Dataset records Block Start

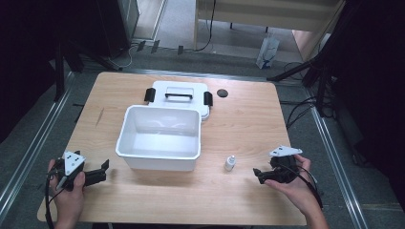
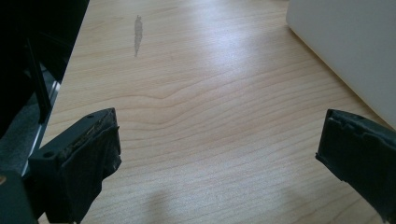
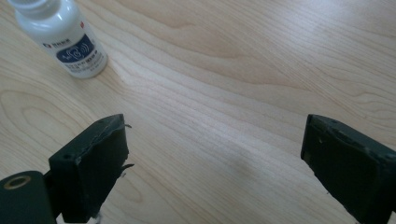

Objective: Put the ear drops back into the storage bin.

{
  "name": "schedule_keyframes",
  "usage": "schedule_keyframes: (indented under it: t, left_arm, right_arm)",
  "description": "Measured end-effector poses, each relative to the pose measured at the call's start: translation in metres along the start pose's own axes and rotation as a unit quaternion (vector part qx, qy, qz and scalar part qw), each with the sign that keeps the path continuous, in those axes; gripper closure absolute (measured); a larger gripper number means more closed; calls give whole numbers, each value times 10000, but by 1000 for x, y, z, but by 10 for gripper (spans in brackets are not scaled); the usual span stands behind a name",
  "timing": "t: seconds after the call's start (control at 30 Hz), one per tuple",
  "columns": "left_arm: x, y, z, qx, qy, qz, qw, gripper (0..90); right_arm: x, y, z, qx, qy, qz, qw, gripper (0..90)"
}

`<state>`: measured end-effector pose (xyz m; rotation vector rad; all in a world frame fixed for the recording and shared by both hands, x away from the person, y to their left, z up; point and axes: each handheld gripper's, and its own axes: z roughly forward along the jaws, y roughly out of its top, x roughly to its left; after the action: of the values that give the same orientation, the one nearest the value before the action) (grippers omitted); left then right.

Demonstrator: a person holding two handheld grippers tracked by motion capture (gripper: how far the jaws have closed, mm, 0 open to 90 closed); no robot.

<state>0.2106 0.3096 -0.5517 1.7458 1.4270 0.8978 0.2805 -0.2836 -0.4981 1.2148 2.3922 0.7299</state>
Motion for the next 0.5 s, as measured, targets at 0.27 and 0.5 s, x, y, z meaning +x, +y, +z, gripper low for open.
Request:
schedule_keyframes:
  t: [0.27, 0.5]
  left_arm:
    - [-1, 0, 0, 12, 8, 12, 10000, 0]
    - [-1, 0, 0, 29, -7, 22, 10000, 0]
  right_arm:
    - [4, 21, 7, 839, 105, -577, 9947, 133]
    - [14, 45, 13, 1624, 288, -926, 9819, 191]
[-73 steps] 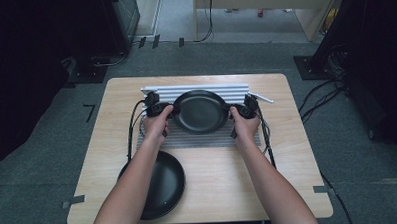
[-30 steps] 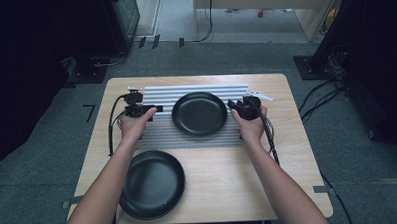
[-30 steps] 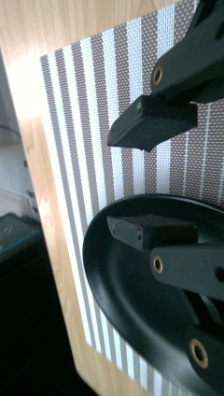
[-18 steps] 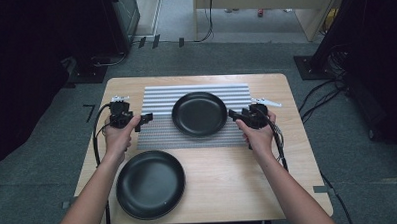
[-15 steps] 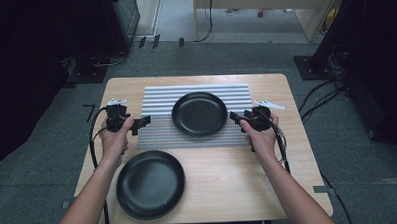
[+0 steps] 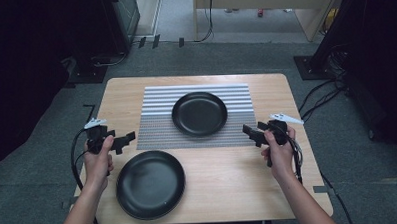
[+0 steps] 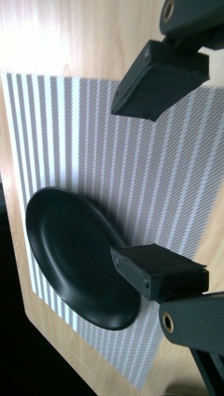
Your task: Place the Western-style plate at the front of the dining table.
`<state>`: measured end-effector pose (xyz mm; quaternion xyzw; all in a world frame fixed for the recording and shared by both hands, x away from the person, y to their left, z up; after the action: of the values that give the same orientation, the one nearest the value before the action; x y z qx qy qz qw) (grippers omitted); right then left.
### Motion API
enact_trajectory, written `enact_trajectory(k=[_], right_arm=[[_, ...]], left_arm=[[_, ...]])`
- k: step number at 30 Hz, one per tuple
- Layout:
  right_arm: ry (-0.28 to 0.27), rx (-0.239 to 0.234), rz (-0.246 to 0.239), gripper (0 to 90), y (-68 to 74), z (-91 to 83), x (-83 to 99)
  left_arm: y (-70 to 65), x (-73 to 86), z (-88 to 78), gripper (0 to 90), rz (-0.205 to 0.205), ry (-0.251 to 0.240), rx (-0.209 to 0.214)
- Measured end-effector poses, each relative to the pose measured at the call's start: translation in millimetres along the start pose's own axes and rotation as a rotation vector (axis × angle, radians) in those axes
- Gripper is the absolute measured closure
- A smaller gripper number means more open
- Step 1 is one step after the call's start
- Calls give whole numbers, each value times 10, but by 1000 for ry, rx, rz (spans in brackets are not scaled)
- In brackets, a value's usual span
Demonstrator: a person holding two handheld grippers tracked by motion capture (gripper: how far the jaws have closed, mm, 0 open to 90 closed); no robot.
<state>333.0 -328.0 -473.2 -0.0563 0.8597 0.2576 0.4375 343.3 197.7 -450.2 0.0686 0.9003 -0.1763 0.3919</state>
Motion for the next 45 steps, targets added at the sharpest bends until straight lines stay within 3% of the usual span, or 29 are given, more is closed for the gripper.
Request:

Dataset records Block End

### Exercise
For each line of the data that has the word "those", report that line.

### Written response
  "description": "Measured end-effector poses, each relative to the pose measured at the call's start: translation in metres along the start pose's own axes and rotation as a unit quaternion (vector part qx, qy, qz and scalar part qw), each with the sign that keeps the path continuous, in those axes; gripper closure absolute (measured); a larger gripper number means more closed; calls give whole numbers, each value times 10000, but by 1000 for x, y, z, but by 10 for gripper (spans in brackets are not scaled); the usual span stands behind a name",
- Measured end-effector poses, each relative to the pose measured at the call's start: translation in millimetres along the start pose's own axes and rotation as a rotation vector (axis × angle, radians) in those axes

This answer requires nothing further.